**What the task asks:**
If a line in the material below has the word "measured", copy it.

________________________

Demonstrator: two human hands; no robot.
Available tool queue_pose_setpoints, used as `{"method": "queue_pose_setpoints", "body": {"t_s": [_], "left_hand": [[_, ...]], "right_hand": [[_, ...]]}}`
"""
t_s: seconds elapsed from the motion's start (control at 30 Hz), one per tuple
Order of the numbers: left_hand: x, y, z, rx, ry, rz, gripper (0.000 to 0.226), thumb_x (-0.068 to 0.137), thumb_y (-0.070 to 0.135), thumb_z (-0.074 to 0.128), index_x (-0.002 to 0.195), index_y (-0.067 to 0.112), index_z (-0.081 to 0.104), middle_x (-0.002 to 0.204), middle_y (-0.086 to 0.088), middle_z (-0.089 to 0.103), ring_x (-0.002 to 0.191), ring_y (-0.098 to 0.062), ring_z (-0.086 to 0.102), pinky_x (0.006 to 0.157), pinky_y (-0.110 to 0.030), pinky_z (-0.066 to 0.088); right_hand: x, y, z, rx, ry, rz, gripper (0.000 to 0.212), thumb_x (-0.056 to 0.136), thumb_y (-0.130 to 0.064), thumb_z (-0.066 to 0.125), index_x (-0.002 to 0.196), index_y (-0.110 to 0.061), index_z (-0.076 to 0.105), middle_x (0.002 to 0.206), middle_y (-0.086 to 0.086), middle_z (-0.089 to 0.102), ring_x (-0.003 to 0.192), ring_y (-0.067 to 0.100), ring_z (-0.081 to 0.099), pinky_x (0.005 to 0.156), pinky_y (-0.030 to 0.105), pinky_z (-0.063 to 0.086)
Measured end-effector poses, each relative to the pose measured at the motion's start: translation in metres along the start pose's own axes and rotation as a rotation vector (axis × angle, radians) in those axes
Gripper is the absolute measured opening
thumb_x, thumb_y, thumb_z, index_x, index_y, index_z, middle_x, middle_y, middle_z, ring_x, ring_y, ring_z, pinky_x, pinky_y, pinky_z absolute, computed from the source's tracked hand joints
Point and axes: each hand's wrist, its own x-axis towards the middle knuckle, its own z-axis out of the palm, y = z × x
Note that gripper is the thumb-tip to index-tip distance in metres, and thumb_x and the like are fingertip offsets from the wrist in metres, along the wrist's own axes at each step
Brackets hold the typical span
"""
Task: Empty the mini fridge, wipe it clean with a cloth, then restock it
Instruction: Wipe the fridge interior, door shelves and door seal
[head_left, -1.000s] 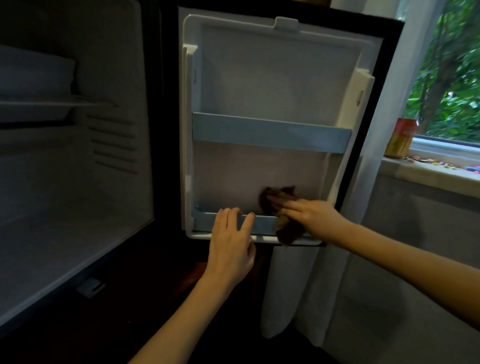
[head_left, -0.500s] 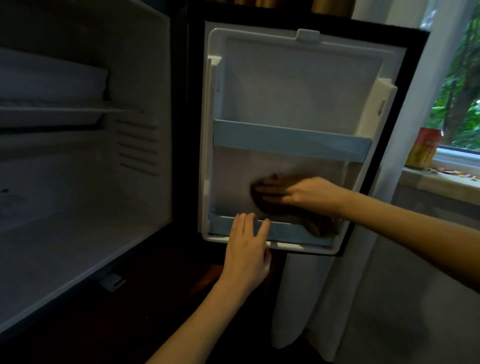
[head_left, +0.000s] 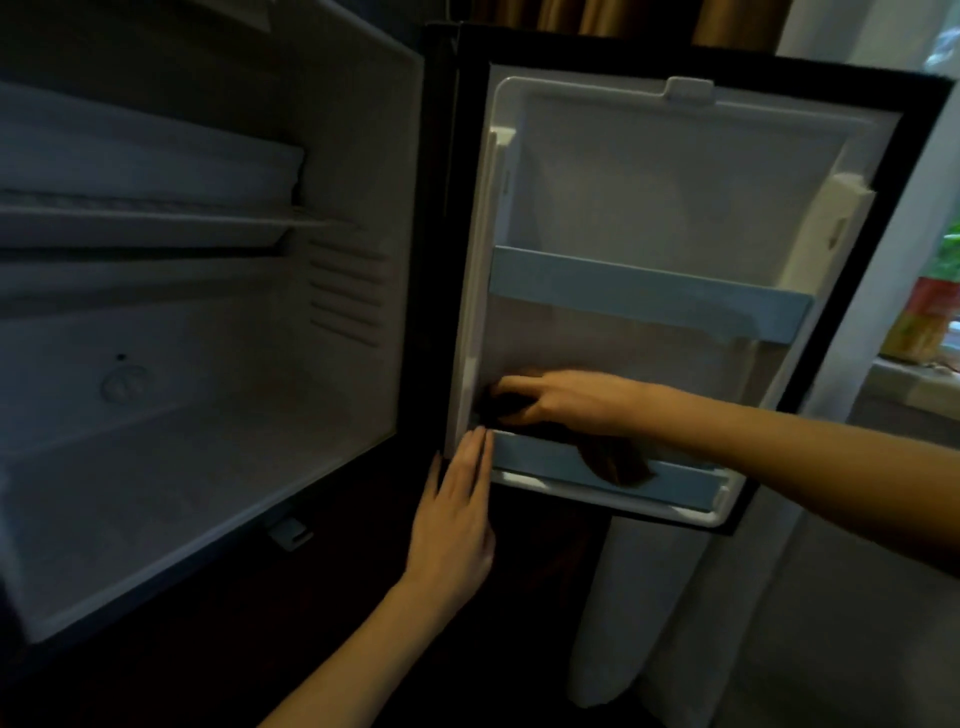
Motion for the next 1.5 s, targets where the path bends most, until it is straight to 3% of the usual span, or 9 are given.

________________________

**Response:**
Measured end-effector poses, each relative to the pose measured at the motion's start: translation in metres along the start pose's own axes and rotation as a rotation vector (axis × angle, radians) in those axes
Gripper is the absolute measured opening

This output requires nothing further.